Gilt amerikanischen Fundamentalchristen als "satanisch".

Aldous Huxley: Schöne neue Welt(erschienen 1932)
Neben "1984" von Orwell der andere große Zukunftsroman. In der "Schönen neuen Welt" ist einer totalitären Weltregierung eine scheinbar perfekte Gesellschaft gelungen.
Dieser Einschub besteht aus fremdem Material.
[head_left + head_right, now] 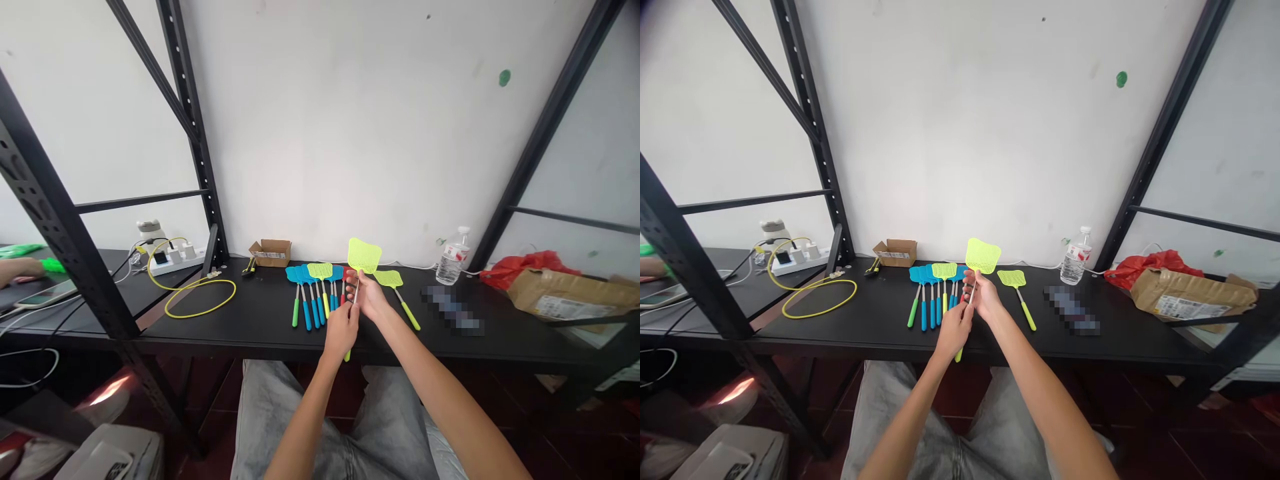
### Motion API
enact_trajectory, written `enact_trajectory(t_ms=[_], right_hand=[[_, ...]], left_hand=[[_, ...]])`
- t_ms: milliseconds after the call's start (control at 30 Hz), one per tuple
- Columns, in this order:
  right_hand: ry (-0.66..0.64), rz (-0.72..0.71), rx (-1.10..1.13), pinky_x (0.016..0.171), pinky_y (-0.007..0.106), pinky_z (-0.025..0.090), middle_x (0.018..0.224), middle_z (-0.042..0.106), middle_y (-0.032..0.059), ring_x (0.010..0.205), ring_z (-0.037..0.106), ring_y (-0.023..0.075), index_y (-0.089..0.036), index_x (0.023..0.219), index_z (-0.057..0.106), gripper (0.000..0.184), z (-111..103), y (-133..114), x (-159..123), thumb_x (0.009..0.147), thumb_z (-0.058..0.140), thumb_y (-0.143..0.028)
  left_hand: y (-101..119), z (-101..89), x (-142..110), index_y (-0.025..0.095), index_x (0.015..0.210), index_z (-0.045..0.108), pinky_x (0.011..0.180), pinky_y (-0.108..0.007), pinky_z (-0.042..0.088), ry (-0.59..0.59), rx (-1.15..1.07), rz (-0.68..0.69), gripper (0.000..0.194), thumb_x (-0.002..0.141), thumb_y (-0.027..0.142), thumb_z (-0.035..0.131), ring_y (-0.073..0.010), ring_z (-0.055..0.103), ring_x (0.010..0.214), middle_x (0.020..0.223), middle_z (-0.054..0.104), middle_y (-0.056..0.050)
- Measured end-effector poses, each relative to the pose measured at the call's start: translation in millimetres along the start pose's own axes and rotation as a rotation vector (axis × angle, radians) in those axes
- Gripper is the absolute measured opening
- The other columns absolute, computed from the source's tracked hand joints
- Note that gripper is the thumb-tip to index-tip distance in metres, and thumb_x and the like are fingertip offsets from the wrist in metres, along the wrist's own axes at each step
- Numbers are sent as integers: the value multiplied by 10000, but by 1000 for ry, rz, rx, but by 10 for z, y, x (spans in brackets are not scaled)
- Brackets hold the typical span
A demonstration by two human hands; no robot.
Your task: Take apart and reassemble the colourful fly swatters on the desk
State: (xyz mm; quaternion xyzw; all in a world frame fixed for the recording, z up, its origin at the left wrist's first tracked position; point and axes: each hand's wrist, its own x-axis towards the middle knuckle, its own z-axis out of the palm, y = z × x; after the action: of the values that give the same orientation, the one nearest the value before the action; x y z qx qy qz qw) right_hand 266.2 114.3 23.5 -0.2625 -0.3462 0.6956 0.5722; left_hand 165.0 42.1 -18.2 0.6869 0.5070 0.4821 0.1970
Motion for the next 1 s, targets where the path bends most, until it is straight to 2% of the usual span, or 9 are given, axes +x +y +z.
enact_trajectory(t_ms=[300,700,1000], right_hand=[[12,34,190,383,183,377,651,583,-7,494,487,92,-199,871,660,171,106,38,-94,918,579,-343],[-5,61,221,367,155,374,629,545,-9,466,445,73,-182,886,663,165,37,50,-89,924,558,-304],[-59,-17,144,422,189,420,641,561,-6,488,462,82,-170,909,690,151,27,100,-119,858,652,-307]], left_hand=[[-12,-8,-8,156,851,638,567,-235,330,3,-36,-1,461,997,440,305,-161,571,655,696,619,-47],[-40,15,-8,160,959,672,576,-238,315,14,3,44,443,1009,422,318,-157,570,651,773,660,-56],[-39,11,-18,164,827,623,552,-231,302,7,-30,25,470,1010,443,292,-151,552,637,758,641,-53]])
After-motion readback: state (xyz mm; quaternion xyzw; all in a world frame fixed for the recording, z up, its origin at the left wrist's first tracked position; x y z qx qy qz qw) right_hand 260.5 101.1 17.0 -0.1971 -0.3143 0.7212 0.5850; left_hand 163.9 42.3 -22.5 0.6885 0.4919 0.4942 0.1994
Per Fabrikproduktion werden alle Menschen im Labor gezüchtet, entsprechend ihrer Güteklasse konditioniert und mit Sex, Konsum und Drogen ruhiggestellt.
Mehrfach beanstandet, zum Beispiel weil im Roman Menschen vorkommen, die "Verachtung für Religion, Ehe und Familie zeigen".

J.D. Salinger: Der Fänger im Roggen (erschienen 1951)
Ein Klassiker der Literatur-Gattung "Adoleszenzromane", die Geschichte des 16-jährigen Holden Caulfield, der zum vierten Mal von einer Schule fliegt, durch New York streunt und dort nichts als Ärger hat.
Der Roman war für US-Zensoren stets eines ihrer Lieblingsziele - sie halten es für "obszön", "vulgär", "blasphemisch", ganz und gar "inakzeptabel".

"Open your mind": Der Aufruf in der Woche der verbotenen Bücher.

Alice Walker: Die Farbe Lila (erschienen 1982)
Mit dem Pulitzer-Preis ausgezeichneter Roman (von Steven Spielberg mit Whoopi Goldberg verfilmt), der in den Südstaaten Anfang des 20. Jahrhunderts spielt und die Geschichte einer jungen schwarzen Frau erzählt, die sich allmählich von ihrem gewalttätigen Ehemann löst.
Angekreidet wurden Alice Walter die Darstellung von Gewalt und Sex, rüde Sprache sowie das "negative Bild von schwarzen Männern".

Freiheit für Harry Potter und den Herrn der Ringe: Mit Autorenlesungen, Theateraufführungen und Sonderaktionen in Bibliotheken kämpft eine große Literatur-Koalition gegen Zensur und für das Recht auf Information und freie Meinungsäußerung.

Bekenner-Sticker: Die Bibliotheken, Verlage und Autoren rufen jeden Bürger dazu auf, die verbotenen Bücher zu lesen - jetzt erst recht.